From the data below, return all lines holding the string "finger".

Segment Start: Input material

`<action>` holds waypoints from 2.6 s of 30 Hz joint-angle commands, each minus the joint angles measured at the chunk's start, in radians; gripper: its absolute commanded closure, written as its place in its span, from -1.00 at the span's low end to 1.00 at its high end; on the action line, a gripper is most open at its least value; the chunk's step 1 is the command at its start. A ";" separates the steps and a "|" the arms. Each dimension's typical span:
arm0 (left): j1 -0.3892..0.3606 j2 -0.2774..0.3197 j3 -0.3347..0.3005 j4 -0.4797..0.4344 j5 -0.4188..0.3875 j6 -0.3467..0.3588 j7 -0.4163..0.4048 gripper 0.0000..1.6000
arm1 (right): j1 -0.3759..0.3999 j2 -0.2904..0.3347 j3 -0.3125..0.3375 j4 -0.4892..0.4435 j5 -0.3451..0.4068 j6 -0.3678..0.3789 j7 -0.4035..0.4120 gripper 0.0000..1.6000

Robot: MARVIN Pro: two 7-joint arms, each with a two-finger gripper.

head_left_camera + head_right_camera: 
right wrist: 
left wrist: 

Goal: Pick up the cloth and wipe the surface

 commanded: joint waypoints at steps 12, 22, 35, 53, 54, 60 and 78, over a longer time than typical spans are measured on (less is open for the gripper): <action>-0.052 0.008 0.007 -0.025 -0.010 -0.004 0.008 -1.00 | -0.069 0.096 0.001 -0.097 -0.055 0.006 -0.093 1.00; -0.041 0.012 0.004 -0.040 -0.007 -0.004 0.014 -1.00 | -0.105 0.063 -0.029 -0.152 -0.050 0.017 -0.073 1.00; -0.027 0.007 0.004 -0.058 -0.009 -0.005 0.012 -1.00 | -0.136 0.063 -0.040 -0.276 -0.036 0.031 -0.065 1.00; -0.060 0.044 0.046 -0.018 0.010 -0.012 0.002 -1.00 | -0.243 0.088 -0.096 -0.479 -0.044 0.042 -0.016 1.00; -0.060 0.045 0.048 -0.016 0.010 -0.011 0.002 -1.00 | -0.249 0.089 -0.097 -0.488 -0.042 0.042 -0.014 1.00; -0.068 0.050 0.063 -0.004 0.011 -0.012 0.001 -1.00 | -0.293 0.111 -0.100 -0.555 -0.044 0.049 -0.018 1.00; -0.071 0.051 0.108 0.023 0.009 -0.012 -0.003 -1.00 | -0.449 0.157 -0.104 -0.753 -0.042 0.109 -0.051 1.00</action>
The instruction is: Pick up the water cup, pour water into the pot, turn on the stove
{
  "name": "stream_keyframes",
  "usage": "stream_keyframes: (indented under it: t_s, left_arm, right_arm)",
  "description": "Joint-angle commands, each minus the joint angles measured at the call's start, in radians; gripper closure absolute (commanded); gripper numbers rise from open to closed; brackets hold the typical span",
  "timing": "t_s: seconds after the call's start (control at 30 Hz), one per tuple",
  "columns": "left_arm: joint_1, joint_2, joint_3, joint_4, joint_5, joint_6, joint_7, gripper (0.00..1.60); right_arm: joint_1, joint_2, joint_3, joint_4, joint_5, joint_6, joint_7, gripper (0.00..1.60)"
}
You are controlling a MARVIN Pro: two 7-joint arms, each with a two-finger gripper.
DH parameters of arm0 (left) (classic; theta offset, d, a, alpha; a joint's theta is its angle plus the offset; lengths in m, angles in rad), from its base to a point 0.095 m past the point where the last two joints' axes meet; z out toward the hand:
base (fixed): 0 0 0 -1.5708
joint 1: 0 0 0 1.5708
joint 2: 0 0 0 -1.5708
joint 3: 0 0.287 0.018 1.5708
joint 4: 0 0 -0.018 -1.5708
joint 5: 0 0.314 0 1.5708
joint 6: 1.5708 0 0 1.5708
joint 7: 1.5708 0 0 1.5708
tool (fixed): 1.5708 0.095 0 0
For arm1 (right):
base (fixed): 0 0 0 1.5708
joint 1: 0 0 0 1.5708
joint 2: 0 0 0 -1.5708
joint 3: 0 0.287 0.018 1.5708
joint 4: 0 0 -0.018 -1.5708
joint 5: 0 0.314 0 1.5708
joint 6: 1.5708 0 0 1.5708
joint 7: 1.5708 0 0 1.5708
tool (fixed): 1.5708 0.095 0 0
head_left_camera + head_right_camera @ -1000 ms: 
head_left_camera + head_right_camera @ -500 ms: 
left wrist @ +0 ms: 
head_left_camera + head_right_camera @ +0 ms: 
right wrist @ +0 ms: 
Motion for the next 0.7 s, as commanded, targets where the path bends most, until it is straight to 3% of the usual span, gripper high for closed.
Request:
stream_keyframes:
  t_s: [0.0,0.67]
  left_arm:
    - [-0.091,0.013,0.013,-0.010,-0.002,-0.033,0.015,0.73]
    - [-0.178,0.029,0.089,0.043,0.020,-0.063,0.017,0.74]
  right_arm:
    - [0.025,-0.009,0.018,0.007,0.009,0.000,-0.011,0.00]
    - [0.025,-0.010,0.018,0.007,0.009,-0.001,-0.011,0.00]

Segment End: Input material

Result of the task >>
Robot: MARVIN Pro: two 7-joint arms, each with a two-finger gripper.
You are controlling a MARVIN Pro: two 7-joint arms, each with a two-finger gripper.

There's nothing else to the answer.